The full listing should be written out verbatim, and its images should be dropped.

%%

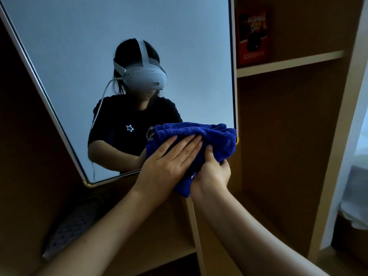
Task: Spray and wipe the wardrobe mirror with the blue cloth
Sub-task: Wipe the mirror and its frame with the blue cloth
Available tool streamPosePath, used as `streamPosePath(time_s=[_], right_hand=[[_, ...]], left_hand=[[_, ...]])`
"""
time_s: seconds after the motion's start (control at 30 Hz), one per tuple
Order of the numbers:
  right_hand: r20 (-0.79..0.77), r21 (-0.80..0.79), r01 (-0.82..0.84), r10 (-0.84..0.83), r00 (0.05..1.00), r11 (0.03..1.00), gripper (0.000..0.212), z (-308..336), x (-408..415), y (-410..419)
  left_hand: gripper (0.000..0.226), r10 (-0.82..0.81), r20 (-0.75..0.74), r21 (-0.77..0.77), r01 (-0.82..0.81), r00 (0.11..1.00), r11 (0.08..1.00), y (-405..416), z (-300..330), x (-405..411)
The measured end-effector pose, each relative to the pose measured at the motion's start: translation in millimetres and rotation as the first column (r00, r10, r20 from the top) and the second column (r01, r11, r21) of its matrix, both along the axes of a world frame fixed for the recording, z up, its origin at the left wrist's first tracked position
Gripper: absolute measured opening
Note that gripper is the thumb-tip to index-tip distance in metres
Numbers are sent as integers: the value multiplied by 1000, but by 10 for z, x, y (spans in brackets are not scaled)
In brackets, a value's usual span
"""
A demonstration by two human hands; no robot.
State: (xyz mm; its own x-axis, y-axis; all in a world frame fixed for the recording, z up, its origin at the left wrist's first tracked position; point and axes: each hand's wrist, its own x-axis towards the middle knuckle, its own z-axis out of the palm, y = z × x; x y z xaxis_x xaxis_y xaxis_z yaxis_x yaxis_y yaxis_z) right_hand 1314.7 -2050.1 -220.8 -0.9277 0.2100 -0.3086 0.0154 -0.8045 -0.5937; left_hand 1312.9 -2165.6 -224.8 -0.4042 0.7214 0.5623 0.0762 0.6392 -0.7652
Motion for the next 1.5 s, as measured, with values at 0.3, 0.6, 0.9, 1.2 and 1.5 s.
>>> streamPosePath(time_s=[0.3, 0.6, 0.9, 1.2, 1.5], right_hand=[[-13, 53, 44, -44, 999, 998, 47, 44, -86, 176], [-18, 50, -119, 120, 993, 992, 46, -3, 416, -193], [-44, -76, -287, 284, 958, 955, 43, -178, 598, -646], [-89, -140, -386, 377, 922, 912, 47, -177, 672, -1116], [-79, -84, -384, 378, 923, 920, 34, -138, 630, -942]], left_hand=[[50, -41, -5, 26, 42, 999, 999, 217, -26, -139], [71, 120, -29, 242, -110, 992, 964, -238, -484, 304], [62, 142, -77, 336, -108, 987, 936, -774, -651, 518], [48, 108, -93, 235, -83, 990, 968, -1306, -452, 677], [47, 83, -82, 225, -62, 993, 972, -1223, -421, 611]])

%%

=== RESPONSE TO THE TASK ===
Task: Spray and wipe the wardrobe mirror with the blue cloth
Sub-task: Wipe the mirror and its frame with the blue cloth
Available tool streamPosePath, used as `streamPosePath(time_s=[_], right_hand=[[_, ...]], left_hand=[[_, ...]])`
"""
time_s: seconds after the motion's start (control at 30 Hz), one per tuple
Order of the numbers:
  right_hand: r20 (-0.79..0.77), r21 (-0.80..0.79), r01 (-0.82..0.84), r10 (-0.84..0.83), r00 (0.05..1.00), r11 (0.03..1.00), gripper (0.000..0.212), z (-308..336), x (-408..415), y (-410..419)
  left_hand: gripper (0.000..0.226), r10 (-0.82..0.81), r20 (-0.75..0.74), r21 (-0.77..0.77), r01 (-0.82..0.81), r00 (0.11..1.00), r11 (0.08..1.00), y (-405..416), z (-300..330), x (-405..411)
The measured end-effector pose, each relative to the pose measured at the motion's start: translation in millimetres and rotation as the first column (r00, r10, r20 from the top) and the second column (r01, r11, r21) of its matrix, both along the axes of a world frame fixed for the recording, z up, its origin at the left wrist's first tracked position
Gripper: absolute measured opening
Note that gripper is the thumb-tip to index-tip distance in metres
Numbers are sent as integers: the value multiplied by 1000, but by 10 for z, x, y (spans in brackets are not scaled)
In brackets, a value's usual span
"""
A demonstration by two human hands; no robot.
State: (xyz mm; its own x-axis, y-axis; all in a world frame fixed for the recording, z up, its origin at the left wrist's first tracked position; point and axes: each hand's wrist, its own x-axis towards the middle knuckle, its own z-axis out of the palm, y = z × x; x y z xaxis_x xaxis_y xaxis_z yaxis_x yaxis_y yaxis_z) right_hand 1314.7 -2050.1 -220.8 -0.9277 0.2100 -0.3086 0.0154 -0.8045 -0.5937; left_hand 1312.9 -2165.6 -224.8 -0.4042 0.7214 0.5623 0.0762 0.6392 -0.7652
Motion for the next 1.5 s, as measured, with values at 0.3, 0.6, 0.9, 1.2 and 1.5 s.
>>> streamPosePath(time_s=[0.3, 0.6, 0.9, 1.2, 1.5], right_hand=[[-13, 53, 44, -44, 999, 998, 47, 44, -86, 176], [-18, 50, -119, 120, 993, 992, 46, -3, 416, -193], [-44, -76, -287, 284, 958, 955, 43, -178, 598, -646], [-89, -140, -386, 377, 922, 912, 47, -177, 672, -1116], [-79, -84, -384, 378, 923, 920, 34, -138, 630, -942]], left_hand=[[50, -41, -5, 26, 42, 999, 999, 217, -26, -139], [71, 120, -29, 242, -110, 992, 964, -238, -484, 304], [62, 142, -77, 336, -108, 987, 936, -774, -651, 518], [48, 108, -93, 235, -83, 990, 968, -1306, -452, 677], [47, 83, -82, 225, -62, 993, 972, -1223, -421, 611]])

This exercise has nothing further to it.